Pathogenic variants in the TBCE gene, encoding tubulin-specific chaperone E crucial for tubulin folding, are linked to three severe neurodevelopmental disorders: Hypoparathyroidism-retardation-dysmorphism (HRD) syndrome, Kenny-Caffey syndrome type 1, and progressive encephalopathy with amyotrophy and optic atrophy. We identified patients with a novel, milder TBCE-associated phenotype and aimed to characterize it at the clinical and molecular levels. We conducted splicing analysis using deep NGS sequencing of RT-PCR products and detected TBCE through Western blotting. Translation efficiency was measured using a luciferase reporter assay.
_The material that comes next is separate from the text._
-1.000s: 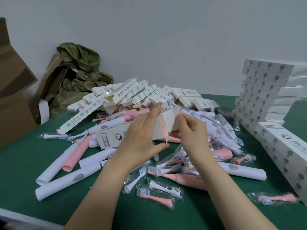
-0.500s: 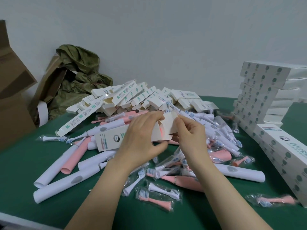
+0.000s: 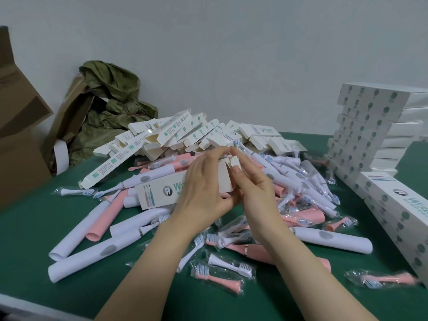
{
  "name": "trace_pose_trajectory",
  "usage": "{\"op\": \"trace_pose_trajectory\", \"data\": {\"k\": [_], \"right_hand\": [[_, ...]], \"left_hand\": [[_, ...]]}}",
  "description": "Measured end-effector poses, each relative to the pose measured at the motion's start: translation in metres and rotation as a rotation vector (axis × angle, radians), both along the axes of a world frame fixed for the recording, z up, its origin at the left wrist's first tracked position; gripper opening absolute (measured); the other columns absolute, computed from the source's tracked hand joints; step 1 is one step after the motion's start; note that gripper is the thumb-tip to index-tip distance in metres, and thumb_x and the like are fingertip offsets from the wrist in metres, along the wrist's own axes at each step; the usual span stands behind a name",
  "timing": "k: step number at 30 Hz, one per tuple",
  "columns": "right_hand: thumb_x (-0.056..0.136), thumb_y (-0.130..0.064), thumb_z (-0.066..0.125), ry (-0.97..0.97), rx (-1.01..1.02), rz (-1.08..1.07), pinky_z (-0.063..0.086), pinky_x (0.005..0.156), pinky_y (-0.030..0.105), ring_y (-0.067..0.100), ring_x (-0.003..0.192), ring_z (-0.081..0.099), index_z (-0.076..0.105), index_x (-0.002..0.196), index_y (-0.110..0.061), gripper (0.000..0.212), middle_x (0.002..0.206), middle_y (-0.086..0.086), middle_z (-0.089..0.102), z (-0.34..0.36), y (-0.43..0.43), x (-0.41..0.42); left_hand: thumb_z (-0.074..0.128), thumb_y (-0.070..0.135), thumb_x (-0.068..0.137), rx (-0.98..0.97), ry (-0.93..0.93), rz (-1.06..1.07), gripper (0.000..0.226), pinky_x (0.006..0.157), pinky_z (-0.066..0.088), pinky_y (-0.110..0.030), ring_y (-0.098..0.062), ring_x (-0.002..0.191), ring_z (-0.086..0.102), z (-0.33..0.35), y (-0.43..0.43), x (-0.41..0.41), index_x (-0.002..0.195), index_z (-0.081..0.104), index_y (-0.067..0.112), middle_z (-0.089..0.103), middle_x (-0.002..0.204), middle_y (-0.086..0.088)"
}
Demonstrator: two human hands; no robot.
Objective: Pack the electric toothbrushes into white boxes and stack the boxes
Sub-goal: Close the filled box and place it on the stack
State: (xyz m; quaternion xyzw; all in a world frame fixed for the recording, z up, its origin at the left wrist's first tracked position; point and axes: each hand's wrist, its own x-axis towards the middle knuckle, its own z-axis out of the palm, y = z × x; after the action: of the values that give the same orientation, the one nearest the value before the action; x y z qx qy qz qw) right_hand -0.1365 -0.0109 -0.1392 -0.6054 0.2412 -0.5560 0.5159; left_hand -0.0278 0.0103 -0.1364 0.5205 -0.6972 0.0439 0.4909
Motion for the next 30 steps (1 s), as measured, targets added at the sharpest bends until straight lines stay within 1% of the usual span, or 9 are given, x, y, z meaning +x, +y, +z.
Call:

Overexpression experiments were performed in Hela cells with tubulin staining. Immunofluorescence analysis was used for Golgi complex assessment, while microtubule dynamics were studied post-nocodazole treatment. Electron microscopy facilitated ultrastructural studies. We report seven patients with a novel, milder TBCE phenotype, presenting with amyotrophy, testicular failure, and mild intellectual disability, with or without short stature. All patients were homozygous or compound-heterozygous for the NM_003193.5:c.100+1G>A variant, which causes a splicing alteration and early frameshift. However, we found that the mild phenotype arises due to translation from an alternative open reading frame, producing a partially functional protein. Dermal fibroblasts showed reduced Golgi compactness but normal microtubule dynamics. Electron microscopy revealed varying levels of acto-myosin degradation. The c.100+1G>A variant was found to be 10 times more frequent in Slavic samples than in gnomAD, suggesting underdiagnosis of this phenotype. This study uncovers complex molecular mechanisms contributing to the milder phenotype in patients with the c.100+1G>A variant, providing insights into a new TBCE-related disorder.